First find the line with "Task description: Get" in the entries below, then set down exactly every line through the line with "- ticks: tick", that line included.
+++
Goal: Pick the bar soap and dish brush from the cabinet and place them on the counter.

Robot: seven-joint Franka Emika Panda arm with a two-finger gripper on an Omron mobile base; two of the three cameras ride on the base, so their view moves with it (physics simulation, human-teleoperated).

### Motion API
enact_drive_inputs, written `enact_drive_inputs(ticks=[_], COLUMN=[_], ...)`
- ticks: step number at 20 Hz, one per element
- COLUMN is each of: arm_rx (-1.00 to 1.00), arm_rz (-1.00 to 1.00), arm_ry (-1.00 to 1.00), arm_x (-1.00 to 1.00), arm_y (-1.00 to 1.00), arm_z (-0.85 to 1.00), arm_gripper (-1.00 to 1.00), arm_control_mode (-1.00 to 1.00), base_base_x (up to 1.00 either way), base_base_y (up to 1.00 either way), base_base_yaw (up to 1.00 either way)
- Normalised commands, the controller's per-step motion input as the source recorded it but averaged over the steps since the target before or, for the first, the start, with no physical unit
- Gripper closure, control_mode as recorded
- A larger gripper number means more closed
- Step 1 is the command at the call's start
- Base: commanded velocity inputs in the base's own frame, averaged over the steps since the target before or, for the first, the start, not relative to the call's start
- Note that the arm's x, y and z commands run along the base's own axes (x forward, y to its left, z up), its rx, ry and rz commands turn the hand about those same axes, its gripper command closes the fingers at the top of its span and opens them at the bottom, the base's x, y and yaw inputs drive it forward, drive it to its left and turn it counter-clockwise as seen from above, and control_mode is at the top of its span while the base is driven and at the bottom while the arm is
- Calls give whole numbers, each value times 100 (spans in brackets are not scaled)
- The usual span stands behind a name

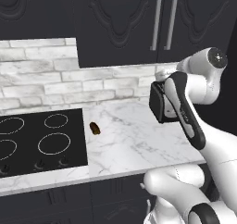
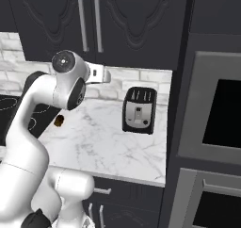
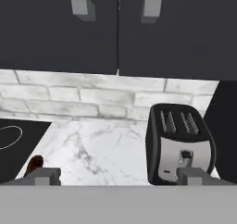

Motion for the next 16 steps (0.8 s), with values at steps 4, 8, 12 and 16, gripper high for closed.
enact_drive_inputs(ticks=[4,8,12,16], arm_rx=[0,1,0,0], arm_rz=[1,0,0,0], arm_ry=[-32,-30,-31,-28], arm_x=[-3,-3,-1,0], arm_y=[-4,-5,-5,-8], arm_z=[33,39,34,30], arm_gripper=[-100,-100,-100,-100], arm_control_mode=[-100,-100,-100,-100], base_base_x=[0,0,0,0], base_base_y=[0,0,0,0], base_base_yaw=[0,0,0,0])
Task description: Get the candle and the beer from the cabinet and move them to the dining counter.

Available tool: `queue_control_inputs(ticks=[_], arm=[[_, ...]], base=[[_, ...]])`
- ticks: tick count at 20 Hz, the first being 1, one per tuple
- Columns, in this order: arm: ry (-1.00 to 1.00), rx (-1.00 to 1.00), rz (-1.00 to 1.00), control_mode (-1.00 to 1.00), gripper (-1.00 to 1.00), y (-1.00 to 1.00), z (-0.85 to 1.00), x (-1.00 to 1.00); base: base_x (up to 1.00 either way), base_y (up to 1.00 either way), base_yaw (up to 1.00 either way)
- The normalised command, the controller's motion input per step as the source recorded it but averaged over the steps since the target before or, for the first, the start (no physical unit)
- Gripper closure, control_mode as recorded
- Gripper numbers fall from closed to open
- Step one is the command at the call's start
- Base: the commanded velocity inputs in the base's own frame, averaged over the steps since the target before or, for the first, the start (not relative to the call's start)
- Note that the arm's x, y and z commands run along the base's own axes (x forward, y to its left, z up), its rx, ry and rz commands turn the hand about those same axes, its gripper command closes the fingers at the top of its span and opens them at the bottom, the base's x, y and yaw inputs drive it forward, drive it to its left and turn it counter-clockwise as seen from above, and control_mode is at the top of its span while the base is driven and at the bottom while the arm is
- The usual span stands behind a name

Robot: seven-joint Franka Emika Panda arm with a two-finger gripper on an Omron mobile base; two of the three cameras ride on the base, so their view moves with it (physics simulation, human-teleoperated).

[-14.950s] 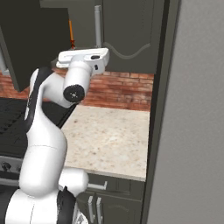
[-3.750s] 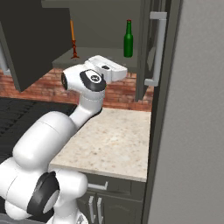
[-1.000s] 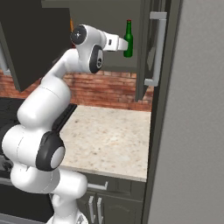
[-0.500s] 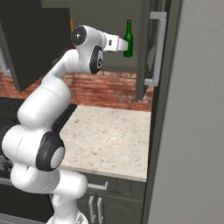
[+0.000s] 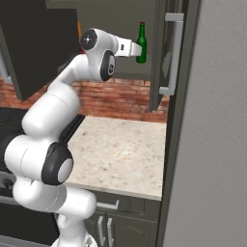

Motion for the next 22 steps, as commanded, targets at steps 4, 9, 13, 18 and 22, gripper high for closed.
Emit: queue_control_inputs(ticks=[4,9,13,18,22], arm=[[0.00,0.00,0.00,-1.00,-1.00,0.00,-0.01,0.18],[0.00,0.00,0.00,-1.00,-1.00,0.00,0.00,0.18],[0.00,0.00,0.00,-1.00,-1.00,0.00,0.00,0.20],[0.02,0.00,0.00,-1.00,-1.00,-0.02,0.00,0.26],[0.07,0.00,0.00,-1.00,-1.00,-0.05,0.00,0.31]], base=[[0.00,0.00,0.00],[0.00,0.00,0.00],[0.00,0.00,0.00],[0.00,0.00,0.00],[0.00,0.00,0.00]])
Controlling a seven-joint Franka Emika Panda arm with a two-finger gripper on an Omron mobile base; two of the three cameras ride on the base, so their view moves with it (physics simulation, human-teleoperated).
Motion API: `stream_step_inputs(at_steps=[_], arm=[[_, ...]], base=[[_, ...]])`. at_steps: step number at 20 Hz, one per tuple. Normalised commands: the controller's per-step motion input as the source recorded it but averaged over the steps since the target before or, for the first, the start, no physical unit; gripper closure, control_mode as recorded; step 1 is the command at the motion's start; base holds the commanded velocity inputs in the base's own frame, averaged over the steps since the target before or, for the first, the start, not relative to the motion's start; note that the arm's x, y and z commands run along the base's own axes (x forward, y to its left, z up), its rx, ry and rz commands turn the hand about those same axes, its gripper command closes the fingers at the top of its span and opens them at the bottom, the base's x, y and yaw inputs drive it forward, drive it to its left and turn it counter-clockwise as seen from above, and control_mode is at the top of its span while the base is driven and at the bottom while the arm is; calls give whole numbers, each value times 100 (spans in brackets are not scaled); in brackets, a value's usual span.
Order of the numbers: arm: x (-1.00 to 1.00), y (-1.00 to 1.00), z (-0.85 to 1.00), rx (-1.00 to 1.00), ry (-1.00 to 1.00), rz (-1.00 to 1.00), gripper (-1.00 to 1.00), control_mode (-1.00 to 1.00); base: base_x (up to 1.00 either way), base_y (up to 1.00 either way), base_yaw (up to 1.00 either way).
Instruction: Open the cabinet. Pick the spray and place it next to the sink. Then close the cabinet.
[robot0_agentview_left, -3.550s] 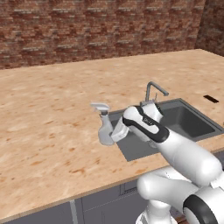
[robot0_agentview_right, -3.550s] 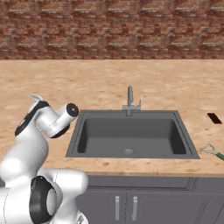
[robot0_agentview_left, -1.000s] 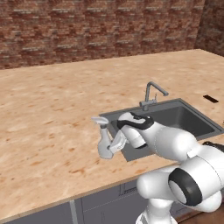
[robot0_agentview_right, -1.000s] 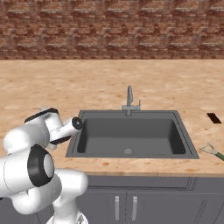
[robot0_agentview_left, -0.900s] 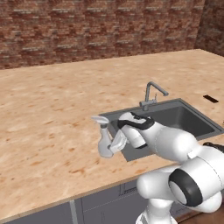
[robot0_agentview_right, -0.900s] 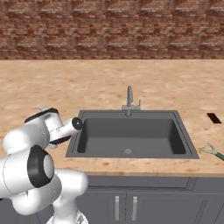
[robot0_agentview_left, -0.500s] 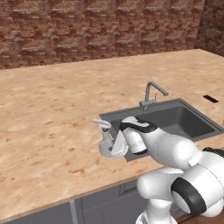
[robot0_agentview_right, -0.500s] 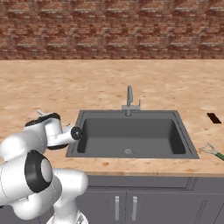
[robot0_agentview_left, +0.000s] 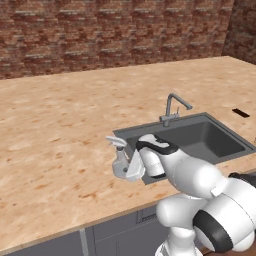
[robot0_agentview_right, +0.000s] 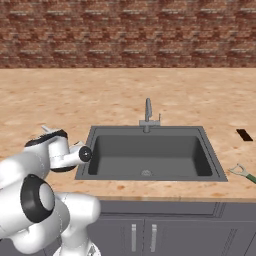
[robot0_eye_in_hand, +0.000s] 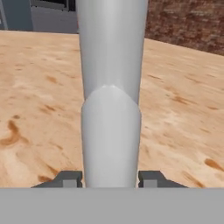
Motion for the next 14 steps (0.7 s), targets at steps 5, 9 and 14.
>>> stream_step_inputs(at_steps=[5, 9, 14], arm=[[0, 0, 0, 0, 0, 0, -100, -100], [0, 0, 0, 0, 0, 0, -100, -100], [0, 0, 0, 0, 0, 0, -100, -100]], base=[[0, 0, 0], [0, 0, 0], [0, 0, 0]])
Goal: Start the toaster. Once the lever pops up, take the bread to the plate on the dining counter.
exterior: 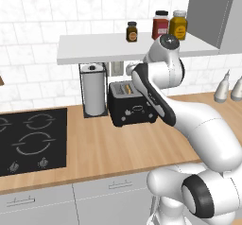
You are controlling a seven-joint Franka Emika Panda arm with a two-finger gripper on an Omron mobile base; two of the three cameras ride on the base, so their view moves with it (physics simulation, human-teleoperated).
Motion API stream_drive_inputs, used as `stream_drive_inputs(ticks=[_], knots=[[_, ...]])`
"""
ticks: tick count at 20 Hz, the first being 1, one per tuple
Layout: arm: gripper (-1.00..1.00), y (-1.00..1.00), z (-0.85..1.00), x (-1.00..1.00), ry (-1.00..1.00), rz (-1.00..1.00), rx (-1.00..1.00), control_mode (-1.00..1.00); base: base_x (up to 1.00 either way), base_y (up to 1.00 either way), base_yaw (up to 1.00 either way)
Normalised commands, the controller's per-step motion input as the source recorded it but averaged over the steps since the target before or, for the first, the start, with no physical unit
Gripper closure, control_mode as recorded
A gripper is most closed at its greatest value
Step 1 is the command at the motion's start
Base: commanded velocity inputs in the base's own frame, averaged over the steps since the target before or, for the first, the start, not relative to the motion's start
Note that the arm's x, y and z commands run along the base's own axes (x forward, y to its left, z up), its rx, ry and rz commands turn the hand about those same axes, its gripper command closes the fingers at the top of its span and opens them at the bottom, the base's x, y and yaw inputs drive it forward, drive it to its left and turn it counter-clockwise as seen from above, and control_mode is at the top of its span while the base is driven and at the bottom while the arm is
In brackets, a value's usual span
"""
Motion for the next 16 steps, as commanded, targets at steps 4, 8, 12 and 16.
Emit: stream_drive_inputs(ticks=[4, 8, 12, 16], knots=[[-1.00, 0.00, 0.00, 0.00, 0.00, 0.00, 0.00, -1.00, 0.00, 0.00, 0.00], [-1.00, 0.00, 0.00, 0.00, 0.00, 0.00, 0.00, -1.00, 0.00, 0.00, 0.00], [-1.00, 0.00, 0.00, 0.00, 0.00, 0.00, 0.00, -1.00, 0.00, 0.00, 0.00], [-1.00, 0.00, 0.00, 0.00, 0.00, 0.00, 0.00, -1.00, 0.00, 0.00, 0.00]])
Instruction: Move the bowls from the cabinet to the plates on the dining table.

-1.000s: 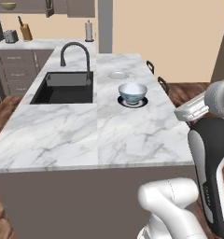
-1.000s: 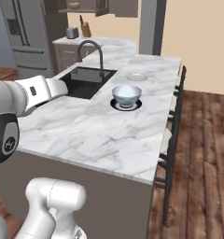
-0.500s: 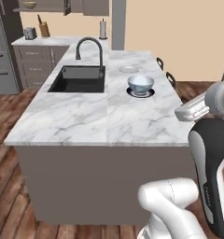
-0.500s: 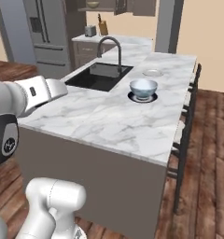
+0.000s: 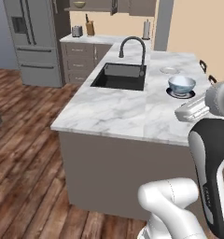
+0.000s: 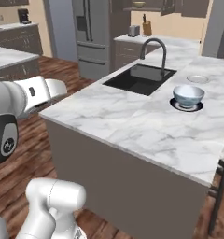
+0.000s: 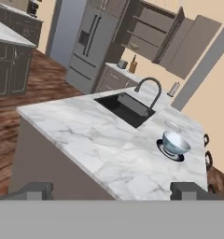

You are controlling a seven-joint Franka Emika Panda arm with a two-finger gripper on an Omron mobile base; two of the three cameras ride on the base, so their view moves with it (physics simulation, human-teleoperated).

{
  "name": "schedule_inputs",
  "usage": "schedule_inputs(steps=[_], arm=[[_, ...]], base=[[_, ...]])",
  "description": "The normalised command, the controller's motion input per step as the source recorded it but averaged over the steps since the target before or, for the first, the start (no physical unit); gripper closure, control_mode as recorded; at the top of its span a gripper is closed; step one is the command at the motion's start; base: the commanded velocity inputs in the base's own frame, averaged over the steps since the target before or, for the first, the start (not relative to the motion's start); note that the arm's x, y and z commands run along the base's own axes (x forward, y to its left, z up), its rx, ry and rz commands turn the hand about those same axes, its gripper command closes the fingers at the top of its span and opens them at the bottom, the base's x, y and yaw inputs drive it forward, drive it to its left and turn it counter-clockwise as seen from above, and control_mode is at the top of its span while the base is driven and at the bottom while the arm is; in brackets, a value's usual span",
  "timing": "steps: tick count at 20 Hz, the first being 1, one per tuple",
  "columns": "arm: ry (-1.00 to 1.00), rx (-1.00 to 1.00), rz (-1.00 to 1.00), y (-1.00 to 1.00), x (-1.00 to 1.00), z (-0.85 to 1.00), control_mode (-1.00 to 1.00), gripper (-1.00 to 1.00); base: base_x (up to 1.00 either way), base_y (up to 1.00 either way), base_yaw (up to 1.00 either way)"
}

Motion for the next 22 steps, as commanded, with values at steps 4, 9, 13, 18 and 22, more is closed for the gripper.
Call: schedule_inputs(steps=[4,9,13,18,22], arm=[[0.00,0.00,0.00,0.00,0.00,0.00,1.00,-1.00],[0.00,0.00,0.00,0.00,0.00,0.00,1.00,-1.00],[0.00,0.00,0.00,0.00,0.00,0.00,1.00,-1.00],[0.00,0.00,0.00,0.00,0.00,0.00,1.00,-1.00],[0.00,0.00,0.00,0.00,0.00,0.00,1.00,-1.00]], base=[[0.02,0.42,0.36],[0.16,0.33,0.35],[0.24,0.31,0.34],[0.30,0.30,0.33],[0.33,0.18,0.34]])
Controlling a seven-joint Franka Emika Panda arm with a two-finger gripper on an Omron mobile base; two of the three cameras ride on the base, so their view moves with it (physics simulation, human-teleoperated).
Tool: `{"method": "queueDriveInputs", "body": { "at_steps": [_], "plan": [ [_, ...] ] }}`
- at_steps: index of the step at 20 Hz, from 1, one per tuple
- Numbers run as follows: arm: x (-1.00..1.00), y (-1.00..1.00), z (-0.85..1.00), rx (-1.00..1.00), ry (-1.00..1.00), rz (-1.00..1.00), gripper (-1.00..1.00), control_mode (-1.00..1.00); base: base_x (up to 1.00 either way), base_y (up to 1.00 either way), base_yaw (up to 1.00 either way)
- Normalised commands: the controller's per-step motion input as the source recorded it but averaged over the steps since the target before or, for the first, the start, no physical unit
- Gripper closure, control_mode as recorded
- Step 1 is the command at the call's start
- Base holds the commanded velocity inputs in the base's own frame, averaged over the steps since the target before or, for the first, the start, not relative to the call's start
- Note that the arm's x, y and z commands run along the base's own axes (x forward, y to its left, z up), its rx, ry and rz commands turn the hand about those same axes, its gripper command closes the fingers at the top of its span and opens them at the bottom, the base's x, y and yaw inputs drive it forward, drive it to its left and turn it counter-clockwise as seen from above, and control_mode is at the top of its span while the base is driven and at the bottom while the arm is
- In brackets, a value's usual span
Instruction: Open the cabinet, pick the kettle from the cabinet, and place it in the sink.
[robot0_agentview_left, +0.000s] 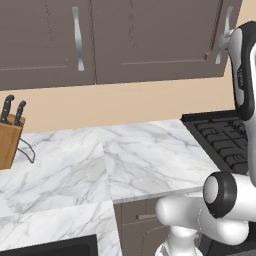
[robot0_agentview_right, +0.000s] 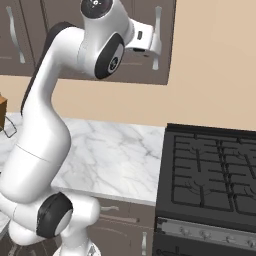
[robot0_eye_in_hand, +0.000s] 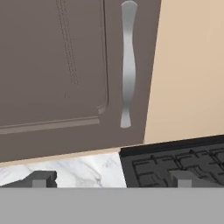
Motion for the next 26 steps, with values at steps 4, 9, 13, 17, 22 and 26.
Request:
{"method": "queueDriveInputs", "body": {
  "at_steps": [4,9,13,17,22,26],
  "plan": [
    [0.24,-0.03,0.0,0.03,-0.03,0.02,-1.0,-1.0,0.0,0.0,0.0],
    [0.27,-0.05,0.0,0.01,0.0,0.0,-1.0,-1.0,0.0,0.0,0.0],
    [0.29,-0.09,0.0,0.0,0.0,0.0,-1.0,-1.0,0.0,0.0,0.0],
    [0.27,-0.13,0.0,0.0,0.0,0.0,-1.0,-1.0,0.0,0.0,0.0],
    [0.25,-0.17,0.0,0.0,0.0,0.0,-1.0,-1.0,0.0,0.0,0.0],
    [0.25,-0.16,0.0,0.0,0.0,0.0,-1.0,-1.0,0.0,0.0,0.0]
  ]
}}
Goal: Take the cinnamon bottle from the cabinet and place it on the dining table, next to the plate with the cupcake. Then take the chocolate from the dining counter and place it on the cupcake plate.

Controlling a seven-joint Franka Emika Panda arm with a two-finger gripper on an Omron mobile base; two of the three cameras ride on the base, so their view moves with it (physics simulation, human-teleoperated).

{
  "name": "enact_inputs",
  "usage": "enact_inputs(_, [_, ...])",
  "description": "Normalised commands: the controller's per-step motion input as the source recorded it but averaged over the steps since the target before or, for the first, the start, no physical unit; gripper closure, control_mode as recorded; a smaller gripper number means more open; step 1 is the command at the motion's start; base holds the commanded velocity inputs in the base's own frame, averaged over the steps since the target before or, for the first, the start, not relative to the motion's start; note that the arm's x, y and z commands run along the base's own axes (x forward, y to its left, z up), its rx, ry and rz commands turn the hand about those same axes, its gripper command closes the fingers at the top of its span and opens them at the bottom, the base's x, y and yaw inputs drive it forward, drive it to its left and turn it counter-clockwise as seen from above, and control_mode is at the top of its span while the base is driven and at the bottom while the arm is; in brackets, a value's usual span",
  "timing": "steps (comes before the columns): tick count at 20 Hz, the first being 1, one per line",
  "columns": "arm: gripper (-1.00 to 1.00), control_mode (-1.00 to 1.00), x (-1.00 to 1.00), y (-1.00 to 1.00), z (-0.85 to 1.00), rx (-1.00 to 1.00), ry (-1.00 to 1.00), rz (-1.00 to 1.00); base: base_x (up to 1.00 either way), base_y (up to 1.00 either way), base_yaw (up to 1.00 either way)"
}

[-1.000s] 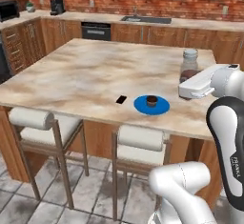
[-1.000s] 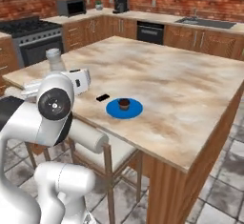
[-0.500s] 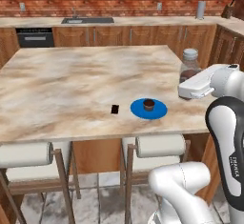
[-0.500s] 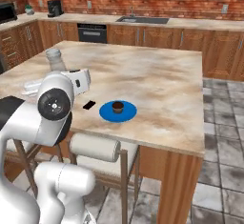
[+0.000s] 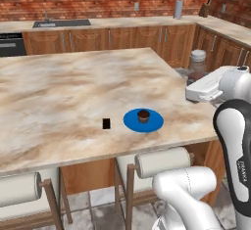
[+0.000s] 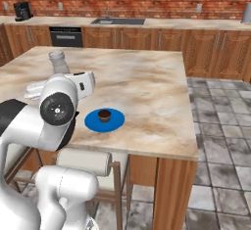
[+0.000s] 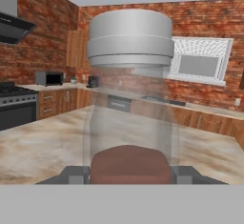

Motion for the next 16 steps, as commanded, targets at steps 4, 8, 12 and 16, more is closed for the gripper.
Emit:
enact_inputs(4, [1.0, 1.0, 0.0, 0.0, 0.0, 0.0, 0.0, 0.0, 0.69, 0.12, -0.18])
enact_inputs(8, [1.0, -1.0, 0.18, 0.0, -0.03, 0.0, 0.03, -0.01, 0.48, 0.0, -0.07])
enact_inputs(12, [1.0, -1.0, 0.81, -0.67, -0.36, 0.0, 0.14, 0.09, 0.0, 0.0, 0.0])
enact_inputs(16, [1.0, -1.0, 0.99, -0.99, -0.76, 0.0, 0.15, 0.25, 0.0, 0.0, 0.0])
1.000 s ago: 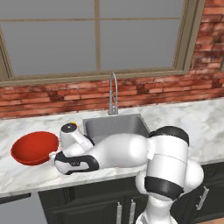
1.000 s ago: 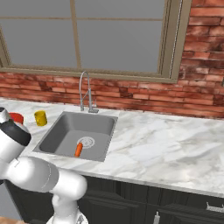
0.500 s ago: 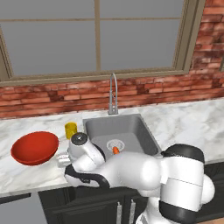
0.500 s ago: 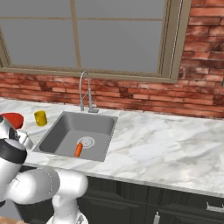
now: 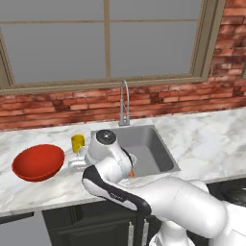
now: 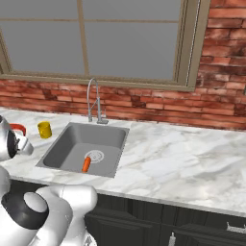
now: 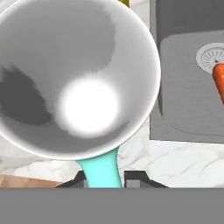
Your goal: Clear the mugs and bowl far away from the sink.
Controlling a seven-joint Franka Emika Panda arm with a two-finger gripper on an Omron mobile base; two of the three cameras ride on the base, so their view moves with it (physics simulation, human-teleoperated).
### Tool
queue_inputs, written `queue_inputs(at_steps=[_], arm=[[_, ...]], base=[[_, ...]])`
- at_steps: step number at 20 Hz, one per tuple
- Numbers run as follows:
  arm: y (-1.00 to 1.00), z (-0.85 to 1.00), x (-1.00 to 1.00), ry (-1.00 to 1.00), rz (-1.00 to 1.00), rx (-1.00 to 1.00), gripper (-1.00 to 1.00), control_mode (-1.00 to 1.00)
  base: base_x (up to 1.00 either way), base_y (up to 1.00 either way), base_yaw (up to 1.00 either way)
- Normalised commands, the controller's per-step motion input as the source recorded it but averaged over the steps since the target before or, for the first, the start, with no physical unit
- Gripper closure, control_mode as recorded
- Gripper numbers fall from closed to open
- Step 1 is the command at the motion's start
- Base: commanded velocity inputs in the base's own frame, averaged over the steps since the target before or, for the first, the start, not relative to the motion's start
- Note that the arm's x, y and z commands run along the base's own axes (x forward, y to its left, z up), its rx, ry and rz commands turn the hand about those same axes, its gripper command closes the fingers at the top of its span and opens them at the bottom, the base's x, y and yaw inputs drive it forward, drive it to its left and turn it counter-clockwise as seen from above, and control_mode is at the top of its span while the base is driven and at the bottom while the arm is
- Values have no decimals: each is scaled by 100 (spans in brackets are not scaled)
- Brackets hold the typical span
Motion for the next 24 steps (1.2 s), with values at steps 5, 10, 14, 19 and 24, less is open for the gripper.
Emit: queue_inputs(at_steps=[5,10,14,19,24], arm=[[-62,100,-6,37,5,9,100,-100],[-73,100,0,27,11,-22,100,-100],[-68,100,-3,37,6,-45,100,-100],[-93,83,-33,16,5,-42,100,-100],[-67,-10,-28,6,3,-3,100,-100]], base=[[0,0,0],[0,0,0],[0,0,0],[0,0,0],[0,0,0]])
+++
| Answer area |
Task description: Get the candle and the beer from the cabinet and move them to the dining counter.

Available tool: `queue_control_inputs(ticks=[_], arm=[[_, ...]], base=[[_, ...]])`
- ticks: tick count at 20 Hz, the first being 1, one per tuple

The exercise is done, and nothing more is needed.